When my name was called, the nice technician talked to me and then told me her best friend was just diagnosed.  She began asking questions, and I began giving her tips to tell her friend as she plops my breast on the machine.  Silly thoughts go through my head — like after the first squeeze I remembered to lift my breast up rather than pull it off the platform because the skin sticks!  I’m applauding myself for remembering from last year!   Soon it is over, and I try to read the tech’s face.  But all I remember is the face of the technician from 3 years ago whose mouth literally dropped when she looked at those cancer-ridden pictures, and though she tried to recover in a professional manner, her face is still is embedded in my head.
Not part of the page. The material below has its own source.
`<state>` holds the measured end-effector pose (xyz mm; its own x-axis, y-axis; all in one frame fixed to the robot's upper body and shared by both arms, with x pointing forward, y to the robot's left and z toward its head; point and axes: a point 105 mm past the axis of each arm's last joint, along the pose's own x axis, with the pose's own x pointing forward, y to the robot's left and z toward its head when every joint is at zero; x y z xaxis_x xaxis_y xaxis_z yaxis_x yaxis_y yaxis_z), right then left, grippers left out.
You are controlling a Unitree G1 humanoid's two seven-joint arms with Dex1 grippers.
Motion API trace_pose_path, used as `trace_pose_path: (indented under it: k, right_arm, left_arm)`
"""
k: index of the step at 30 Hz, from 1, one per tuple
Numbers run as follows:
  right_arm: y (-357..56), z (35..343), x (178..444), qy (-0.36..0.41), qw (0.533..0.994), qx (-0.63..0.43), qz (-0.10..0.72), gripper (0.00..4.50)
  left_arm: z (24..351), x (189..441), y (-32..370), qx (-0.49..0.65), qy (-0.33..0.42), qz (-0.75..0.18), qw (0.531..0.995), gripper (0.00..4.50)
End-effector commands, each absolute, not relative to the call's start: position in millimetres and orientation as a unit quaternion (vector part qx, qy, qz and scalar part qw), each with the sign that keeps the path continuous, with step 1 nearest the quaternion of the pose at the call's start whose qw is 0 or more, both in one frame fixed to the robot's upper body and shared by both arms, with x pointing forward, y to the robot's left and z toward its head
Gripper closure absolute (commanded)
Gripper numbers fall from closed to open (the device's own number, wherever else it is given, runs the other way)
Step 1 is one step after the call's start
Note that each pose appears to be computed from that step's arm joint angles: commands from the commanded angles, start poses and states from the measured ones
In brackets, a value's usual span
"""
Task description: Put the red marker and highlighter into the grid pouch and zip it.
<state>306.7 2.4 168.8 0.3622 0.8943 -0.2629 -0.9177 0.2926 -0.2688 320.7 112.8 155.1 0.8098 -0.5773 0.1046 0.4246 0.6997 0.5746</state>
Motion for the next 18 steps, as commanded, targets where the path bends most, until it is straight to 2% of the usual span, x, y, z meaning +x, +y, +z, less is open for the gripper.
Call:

Back to the waiting room…I start talking to myself and bargaining. This time without quotation marks!  Okay, I won’t worry for 10 minutes.  They usually have the results in 10 minutes.  If it is longer than 10 minutes, then I will worry.

Kelly Ripa is on the television in the waiting room doing something ridiculous, and I wonder why anyone really likes her.  Then I chastise myself because my old and dear friend, Cathy, loves her, but I think: how can she watch this TV show?  The 10 minutes are up.  OH Lord, please help me, and His peace descends upon me.  Really.  I felt it.  The door opens and a solemn-faced woman about my age calls my name.  In my head I think, gosh, I need to smile more so I don’t get like that and then she says, “I can’t tell you the results in the hallway because of HIPPA” and I’m thinking it is BAD news because last year the woman blurted it out in the hallway.  But we get to the room and her face broke into a smile and she said, “All is well” as she handed me the “ALL CLEAR” letter signed by a real doctor.   I always grab the letter and look at the signature to make sure it says “MD” after the signature! I immediately just grabbed and hugged her and hugged everyone coming down the hallway.  Then I think, Denise, you do that every year, you need a new routine, then I think, who the heck cares – I can’t help it.  Then I tell the techs gathered in the hallway that this is the worst day and the best day of the year all before 9:45 am.

When that paper is handed to you and you hear those words, it is like God is handing you a beautifully wrapped present and in it is your life for another year as you hear a choir of angels in the background.  You think of the magnitude of that gift, look at that package, and tell God, “Thank you for my life.  I don’t want to screw it up.  Tell me what you want me to do this year, and I will do it.”

And I enter back into the waiting room.  Kelly Ripa is still on the television and this time I think:  Kelly is friendly, cute and she is kind of zany.  I understand why people watch her.